L’evoluzione della corporate governance in Italia

E’ sicuramente molto interessante soffermarsi sulla fotografia della corporate governance delle imprese quotate sul mercato telematico azionario italiano, scattata dal recente Rapporto della Consob, di cui qui si ricordano sinteticamente alcuni dei tratti più significativi.

Un’analisi, curata dal Gruppo di ricerca di analisi e studi di questa Authority coordinato da Nadia Linciano, ormai giunta alla sua nona edizione e che si articola in 4 parti (assetti proprietari, organi sociali, assemblee e operazioni con parti correlate)  ed è arricchita, come da consuetudine, da un robusto apparato statistico.

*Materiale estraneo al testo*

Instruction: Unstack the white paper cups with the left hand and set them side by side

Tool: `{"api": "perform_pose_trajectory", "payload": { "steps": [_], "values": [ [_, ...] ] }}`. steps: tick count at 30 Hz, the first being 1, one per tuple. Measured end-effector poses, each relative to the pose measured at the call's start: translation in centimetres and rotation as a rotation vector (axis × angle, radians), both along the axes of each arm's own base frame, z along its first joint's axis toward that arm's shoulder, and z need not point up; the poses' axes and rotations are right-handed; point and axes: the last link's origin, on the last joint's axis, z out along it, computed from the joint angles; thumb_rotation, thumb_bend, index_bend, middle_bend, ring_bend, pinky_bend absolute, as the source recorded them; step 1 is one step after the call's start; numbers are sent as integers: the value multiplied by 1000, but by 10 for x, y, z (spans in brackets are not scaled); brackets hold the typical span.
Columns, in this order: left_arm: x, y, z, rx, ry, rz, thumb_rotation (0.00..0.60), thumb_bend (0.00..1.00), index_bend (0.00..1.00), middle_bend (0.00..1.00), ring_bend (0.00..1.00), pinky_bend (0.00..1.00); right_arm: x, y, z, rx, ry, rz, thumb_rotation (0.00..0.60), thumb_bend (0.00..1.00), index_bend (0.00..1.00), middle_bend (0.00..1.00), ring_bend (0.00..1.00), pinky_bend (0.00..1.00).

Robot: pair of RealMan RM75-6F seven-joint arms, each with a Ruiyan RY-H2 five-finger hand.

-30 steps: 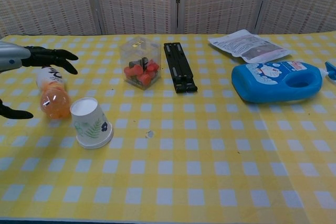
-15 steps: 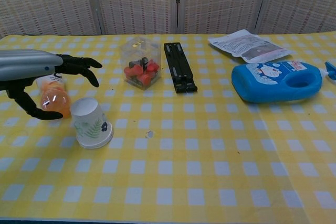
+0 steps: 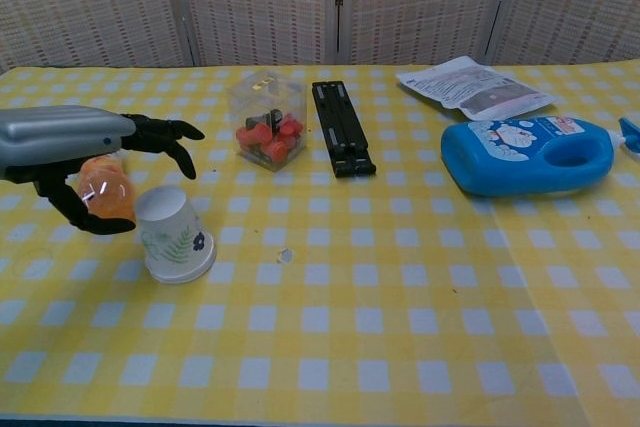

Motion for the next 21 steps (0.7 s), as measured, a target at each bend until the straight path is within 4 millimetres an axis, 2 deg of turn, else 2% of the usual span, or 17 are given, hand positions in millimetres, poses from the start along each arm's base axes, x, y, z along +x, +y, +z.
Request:
{"api": "perform_pose_trajectory", "payload": {
  "steps": [21],
  "values": [
    [-2,-1,-1,5,10,7,600,386,310,77,55,10,-2,1,3,-7,-11,-12,600,390,0,0,63,0]
  ]
}}
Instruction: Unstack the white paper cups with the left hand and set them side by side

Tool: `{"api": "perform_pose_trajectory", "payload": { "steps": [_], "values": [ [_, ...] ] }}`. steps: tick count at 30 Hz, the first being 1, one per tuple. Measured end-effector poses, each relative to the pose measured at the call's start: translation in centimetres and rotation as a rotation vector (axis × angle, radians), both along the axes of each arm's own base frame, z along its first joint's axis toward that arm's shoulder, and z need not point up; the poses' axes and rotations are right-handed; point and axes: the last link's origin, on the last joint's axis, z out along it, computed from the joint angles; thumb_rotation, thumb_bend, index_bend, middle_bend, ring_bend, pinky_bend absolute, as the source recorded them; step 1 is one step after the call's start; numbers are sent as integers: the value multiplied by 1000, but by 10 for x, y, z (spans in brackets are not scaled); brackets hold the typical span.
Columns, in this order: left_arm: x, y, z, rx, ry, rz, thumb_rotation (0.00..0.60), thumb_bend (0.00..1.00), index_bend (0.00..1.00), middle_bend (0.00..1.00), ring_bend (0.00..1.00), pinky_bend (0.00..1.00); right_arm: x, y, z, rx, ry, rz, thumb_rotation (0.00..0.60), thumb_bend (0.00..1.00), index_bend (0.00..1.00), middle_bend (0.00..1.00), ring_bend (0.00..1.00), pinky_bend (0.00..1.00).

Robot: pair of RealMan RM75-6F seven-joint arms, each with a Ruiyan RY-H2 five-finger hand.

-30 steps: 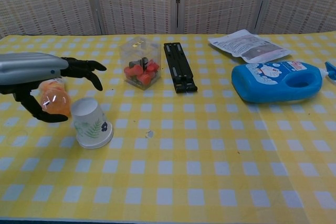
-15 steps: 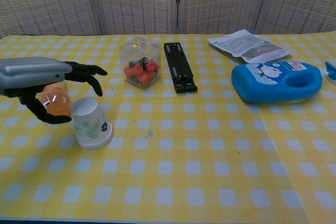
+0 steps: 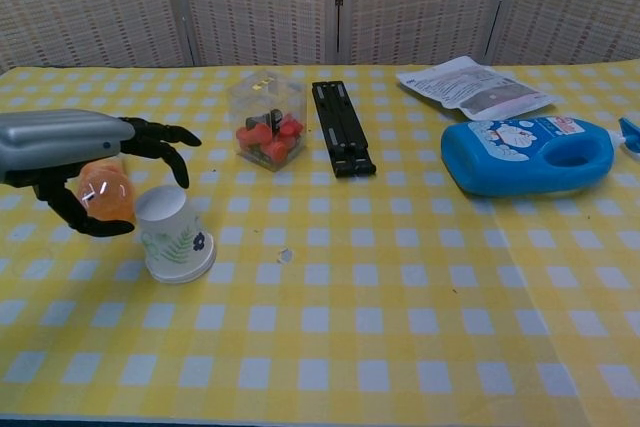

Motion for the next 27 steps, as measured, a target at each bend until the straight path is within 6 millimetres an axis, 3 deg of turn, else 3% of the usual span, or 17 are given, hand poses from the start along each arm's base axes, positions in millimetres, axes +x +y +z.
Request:
{"api": "perform_pose_trajectory", "payload": {
  "steps": [27],
  "values": [
    [5,2,-4,-7,12,-4,600,434,347,95,60,14,-3,3,0,4,-8,-13,600,390,0,0,65,0]
  ]
}}
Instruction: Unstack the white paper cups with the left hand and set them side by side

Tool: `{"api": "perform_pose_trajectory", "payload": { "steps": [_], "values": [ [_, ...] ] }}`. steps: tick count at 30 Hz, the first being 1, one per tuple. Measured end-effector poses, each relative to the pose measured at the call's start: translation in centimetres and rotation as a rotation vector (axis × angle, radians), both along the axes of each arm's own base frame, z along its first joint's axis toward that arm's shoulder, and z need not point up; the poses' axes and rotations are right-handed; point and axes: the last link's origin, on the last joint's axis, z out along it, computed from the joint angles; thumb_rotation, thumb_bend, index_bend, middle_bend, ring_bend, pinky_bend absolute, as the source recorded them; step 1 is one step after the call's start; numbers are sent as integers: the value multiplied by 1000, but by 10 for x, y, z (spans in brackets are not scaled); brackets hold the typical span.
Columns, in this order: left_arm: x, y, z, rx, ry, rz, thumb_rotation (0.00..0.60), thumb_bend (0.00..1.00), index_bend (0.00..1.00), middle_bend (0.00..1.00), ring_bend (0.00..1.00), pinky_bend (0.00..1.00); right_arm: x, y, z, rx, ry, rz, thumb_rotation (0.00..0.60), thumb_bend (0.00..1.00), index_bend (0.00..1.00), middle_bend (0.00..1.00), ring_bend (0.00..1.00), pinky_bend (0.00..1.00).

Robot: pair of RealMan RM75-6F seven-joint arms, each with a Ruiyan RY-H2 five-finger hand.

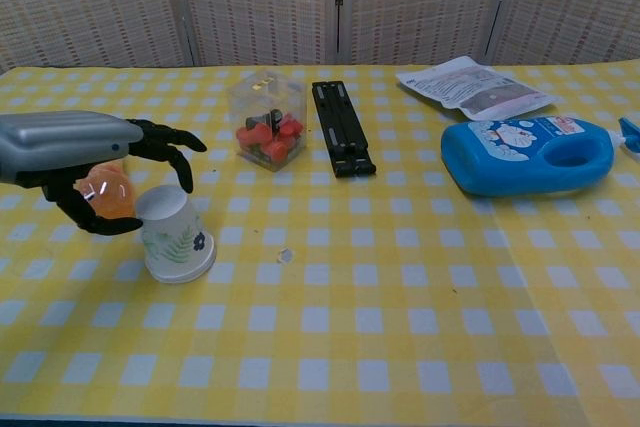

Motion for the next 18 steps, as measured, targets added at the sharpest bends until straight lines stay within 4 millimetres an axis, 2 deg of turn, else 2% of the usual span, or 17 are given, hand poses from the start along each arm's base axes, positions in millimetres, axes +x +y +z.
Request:
{"api": "perform_pose_trajectory", "payload": {
  "steps": [12,18],
  "values": [
    [1,0,-1,6,-13,-8,600,456,407,128,85,35,-2,1,1,0,-3,-7,600,390,0,0,66,0],
    [5,-2,7,14,-18,-20,600,461,408,133,87,32,-1,0,0,3,-3,-6,600,389,0,0,68,0]
  ]
}}
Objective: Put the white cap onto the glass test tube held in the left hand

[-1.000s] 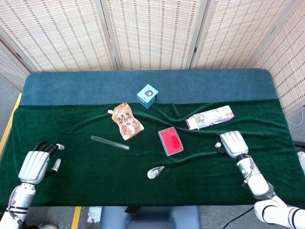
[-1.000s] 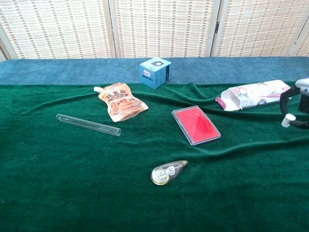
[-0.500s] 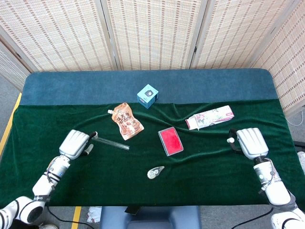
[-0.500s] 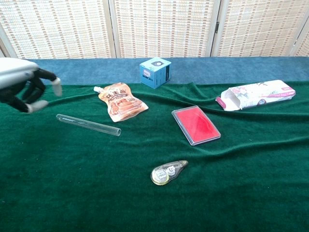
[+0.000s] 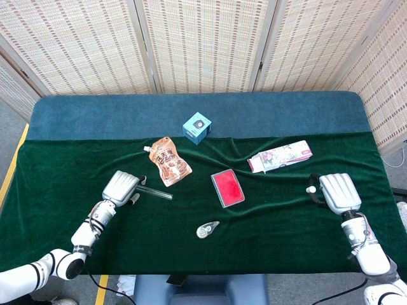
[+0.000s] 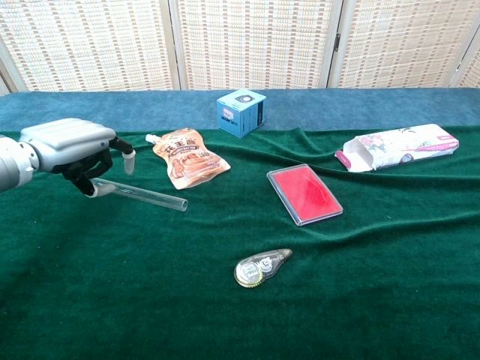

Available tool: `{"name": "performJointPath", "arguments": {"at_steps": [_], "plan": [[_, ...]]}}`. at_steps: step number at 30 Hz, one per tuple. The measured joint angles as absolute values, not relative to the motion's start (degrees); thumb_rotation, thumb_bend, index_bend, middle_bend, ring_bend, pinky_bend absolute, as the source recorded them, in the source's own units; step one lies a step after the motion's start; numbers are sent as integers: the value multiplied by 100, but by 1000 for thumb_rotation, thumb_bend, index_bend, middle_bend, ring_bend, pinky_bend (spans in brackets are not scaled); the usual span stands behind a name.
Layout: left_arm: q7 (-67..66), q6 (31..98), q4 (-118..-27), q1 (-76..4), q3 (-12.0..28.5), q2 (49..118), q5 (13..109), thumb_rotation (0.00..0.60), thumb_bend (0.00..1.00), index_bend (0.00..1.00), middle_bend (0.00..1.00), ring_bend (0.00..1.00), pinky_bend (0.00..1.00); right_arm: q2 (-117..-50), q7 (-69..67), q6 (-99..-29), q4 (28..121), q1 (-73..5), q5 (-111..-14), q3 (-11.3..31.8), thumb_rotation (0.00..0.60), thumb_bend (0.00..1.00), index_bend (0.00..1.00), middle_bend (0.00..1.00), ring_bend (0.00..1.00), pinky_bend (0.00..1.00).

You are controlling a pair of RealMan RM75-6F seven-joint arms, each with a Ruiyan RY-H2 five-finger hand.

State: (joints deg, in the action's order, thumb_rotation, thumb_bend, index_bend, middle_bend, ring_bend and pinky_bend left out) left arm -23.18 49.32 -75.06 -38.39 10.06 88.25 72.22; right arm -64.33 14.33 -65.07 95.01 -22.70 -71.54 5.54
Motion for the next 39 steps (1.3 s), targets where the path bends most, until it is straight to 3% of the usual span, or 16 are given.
{"name": "performJointPath", "arguments": {"at_steps": [15, 39], "plan": [[-2845, 4771, -7086, -4171, 983, 9392, 6360, 600, 395, 460, 880, 788, 765, -6490, 1223, -6420, 9302, -2240, -7169, 533, 585, 619, 744, 1000, 1000, 1000], [-2801, 4890, -6728, -4332, 893, 9665, 6078, 600, 417, 539, 892, 798, 772, -6590, 1005, -6287, 9057, -2239, -7165, 537, 584, 619, 745, 1000, 1000, 1000]]}}
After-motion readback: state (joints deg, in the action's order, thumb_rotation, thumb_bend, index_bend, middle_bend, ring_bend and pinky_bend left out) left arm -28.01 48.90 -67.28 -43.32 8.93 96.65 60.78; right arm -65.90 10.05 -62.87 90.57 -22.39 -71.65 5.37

L’universo considerato di 228 aziende, con una capitalizzazione superiore ai 537 miliardi di euro, mostra una netta prevalenza (196 aziende) di società controllate o da un’azionista con una quota di capitale inferiore al 50%, o attraverso patti parasociali; mentre sono solo 19 le società a proprietà dispersa, comunque, rappresentative di circa un quarto della capitalizzazione complessiva. Rimanendo sul versante del valore di capitalizzazione, va ricordato che le famiglie hanno un peso specifico inferiore a quello delle imprese pubbliche e degli emittenti di cui non è possibile individuare un “ultimate controlling agent”.

Cresce, poi, la presenza di investitori istituzionali, anche se con orientamenti operativi diversificati tra quelli nazionali ed esteri, con i secondi maggiormente propensi alla presenza in società a dimensione più diversificata e nelle imprese industriali.

Passando alla parte dedicata agli organi sociali, si nota come in Italia il modello di governance tradizionale continui ad essere il più diffuso, con solo tre imprese, infatti, che adottano il modello monistico e, addirittura, una  quello dualista. Nei consigli di amministrazione, la cui composizione è normalmente di 10 membri, la metà dei consiglieri è indipendente in ottemperanza a quanto previsto dal Codice di Autodisciplina e dal Testo Unico Finanziario. Anche per il collegio sindacale la prevalenza schiacciante (223 aziende su 228) è per il modello tradizionale, con almeno un esponente di minoranza in 120 casi (90 nell’anno precedente).

La fotografia scattata da questo documento mostra anche la popolarità di alcuni Comitati interni agli organi consiliari: da quelli per la remunerazione e per il controllo interno, che riguardano oltre il 90% delle società, agli altri delle nomine, che con il 67% registra un significativo incremento, e della sostenibilità, particolarmente presente, quest’ultimo, nel settore bancario (due terzi). Risulta, inoltre, stabile rispetto all’anno precedente il numero di casi (oltre 86%) di autovalutazione fatta dalle società, mentre è in aumento (oltre il 26,5%) quello della predisposizione di piani di successione.

Un’ultima annotazione, infine, sulle assemblee, che nel 2020, a causa degli effetti della pandemia da Covid ’19, si sono svolte avvalendosi esclusivamente della modalità del conferimento di deleghe a un Rappresentante designato e delle varie forme di voto a distanza previste nel Decreto “Cura Italia” dello scorso marzo,  quindi senza la presenza fisica degli azionisti.